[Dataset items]
- Opening Delimiter -
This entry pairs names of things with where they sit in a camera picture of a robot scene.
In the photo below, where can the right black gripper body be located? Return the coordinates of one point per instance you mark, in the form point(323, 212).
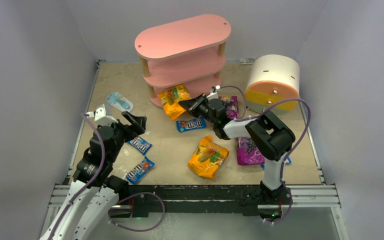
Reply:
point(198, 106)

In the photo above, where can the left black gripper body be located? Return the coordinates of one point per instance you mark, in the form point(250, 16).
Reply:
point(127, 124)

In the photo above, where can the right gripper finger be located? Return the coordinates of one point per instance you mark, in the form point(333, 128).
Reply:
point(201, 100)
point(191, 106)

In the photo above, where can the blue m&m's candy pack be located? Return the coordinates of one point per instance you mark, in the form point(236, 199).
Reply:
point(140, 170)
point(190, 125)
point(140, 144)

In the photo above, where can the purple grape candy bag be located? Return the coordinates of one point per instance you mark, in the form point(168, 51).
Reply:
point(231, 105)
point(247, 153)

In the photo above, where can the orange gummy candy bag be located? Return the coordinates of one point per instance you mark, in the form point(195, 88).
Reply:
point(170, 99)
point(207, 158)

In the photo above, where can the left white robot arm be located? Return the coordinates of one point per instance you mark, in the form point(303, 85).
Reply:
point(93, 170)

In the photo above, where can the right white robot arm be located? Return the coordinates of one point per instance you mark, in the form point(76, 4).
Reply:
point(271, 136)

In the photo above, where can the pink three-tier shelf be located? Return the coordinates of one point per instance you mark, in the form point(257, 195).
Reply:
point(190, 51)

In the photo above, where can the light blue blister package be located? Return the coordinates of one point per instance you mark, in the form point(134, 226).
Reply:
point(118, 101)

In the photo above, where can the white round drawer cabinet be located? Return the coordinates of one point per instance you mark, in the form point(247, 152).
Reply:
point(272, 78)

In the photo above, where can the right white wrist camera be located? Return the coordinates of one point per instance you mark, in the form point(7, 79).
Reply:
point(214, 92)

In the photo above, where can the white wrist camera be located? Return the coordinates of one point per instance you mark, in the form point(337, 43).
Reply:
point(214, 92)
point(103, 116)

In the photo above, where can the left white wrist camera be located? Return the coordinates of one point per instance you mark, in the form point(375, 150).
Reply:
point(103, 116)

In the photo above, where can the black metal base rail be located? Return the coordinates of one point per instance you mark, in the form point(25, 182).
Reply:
- Closing Delimiter -
**Task prompt**:
Repeat only what runs from the first line of the records above to the line with "In the photo above, where can the blue", both included, word for word, minus the pictures.

**The completed task**:
This entry pairs names of things with where they sit in a camera picture of a robot scene.
In the photo below, where can the right black gripper body be located? Return the coordinates of one point per instance you mark, in the form point(323, 212).
Reply:
point(198, 106)

In the photo above, where can the left black gripper body be located? Return the coordinates of one point per instance you mark, in the form point(250, 16).
Reply:
point(127, 124)

In the photo above, where can the right gripper finger be located? Return the coordinates of one point per instance you mark, in the form point(333, 128).
Reply:
point(201, 100)
point(191, 106)

In the photo above, where can the blue m&m's candy pack be located? Return the coordinates of one point per instance you mark, in the form point(236, 199).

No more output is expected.